The men and women were rather under- than over-sized. Their faces were somewhat like those of our Indians. The men were especially dirty, evidently from the use of paint. The naked brave in the vest had a thin black moustache. All had black hair; the women wearing it long and the men cut off, so that it just covered the ears and fell down in a thick black fringe over the eyes. Their skins were of a brown coffee colour, and all had very white teeth, which they showed again and again as they laughed. Their voices were not unpleasant, and they mimicked us as we called out to them.

The man in the vest had two or three otter skins, which one of the officers of the ship endeavoured to buy. The Indian would not come on board, however, and the officer had to crawl down the side of the ship and hold on there over the boat by a rope, while he sought to make the trade. He had a big butcher knife in one hand, while he held on to the rope by the other. He wanted the savage to give him two skins for the knife, but the savage thought that one was enough. The naked man would not give up the skin until he had the knife in his hand, and in the trade he displayed no little shrewdness and ability to bargain. Neither party could understand the other, and neither would trust the other. In the end, the savage, however, got the best of the bargain. The only things that can be used in trading with these people are bright cloths, beads, tobacco, and knives. They do not know the use of money, and would rather have a jack-knife or hatchet than a gold nugget. They were evidently afraid to come on board, for they are by no means friendly to strangers, and will kill them if they can attack them with safety. They use bows and arrows for defence and in warfare.
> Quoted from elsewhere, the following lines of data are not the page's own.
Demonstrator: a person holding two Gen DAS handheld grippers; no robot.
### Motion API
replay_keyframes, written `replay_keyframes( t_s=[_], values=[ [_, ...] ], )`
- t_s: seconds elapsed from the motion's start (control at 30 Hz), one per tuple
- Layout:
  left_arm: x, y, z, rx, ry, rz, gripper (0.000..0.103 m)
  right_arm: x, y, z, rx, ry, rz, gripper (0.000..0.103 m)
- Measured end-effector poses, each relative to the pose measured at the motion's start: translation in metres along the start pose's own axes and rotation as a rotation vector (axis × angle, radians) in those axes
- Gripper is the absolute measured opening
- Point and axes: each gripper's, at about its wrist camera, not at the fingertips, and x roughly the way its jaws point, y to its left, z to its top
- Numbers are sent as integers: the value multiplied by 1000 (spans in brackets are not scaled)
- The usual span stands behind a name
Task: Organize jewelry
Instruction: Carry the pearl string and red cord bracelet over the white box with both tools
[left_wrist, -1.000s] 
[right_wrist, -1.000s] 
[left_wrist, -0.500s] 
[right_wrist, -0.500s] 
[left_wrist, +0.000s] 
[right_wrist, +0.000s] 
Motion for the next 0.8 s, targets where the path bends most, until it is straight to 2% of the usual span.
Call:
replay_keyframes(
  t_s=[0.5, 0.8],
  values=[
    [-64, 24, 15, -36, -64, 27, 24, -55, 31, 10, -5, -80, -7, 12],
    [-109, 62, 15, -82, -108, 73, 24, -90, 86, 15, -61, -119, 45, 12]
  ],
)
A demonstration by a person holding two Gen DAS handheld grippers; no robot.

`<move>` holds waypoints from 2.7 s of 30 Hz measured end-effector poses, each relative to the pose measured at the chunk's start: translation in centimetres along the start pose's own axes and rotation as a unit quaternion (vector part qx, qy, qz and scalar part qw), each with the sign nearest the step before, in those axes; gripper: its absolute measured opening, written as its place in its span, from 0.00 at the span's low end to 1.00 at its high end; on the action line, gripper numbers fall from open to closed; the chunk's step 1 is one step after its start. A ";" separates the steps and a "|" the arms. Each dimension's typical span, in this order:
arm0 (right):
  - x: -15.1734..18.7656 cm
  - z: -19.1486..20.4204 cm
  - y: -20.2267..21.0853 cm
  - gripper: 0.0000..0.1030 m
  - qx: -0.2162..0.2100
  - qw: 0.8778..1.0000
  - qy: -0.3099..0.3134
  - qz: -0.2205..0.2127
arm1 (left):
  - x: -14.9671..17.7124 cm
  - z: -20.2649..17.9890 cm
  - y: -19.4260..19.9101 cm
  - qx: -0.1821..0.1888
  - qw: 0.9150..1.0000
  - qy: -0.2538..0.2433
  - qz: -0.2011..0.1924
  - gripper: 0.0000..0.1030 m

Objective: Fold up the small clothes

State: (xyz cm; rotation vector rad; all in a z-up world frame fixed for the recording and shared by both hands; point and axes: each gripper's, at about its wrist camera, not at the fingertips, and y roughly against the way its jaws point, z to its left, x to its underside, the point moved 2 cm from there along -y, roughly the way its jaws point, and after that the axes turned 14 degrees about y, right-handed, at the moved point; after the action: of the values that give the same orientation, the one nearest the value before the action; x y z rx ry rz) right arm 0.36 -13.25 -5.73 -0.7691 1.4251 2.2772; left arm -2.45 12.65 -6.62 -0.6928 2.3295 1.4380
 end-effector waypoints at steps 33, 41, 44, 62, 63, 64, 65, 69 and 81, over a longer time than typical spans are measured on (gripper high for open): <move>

The food for the family is usually got by the women of the tribe, of whom each man has one or more. The food consists of fish, mussels, and now and then a fox, seal, or otter. The women fish with lines, but without hooks. They tie a small piece of meat to the end of a line, and when the fish has swallowed this it is jerked into the canoe. The Alacalufs are fond of whale meat, and a dead whale, it is said, is cut in pieces and buried, to be eaten in its various stages of decomposition as long as it lasts. They understand what tobacco is, and those we met were quite as anxious to get tobacco as food. They had but a few foreign words, one of which was ” Frau Lehman,” the term by which they designate all foreigners; the two other words in use by them were «galleta,” the Spanish word for sweet cakes, and ” tabac,” the German equivalent for tobacco.